(Problem statement)
State how many lines of the data contain the word "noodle", and write nothing besides the number.

(Material provided)
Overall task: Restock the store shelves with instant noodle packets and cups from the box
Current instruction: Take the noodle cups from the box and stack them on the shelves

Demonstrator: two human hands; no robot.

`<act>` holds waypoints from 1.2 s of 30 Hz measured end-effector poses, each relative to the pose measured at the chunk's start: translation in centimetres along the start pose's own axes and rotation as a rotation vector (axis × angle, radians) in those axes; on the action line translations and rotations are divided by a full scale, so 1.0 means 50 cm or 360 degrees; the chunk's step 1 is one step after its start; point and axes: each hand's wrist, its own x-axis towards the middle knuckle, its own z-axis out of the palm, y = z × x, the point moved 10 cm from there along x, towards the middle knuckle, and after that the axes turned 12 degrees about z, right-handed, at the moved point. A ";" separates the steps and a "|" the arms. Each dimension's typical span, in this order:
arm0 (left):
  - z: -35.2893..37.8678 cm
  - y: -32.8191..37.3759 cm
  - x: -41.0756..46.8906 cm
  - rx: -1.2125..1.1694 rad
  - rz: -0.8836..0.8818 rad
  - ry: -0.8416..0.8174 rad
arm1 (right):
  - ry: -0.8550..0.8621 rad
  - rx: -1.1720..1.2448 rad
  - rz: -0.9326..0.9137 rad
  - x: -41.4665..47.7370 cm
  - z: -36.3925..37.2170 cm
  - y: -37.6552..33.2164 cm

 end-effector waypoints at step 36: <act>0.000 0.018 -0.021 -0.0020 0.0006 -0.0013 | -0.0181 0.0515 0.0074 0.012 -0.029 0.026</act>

(Your response)
2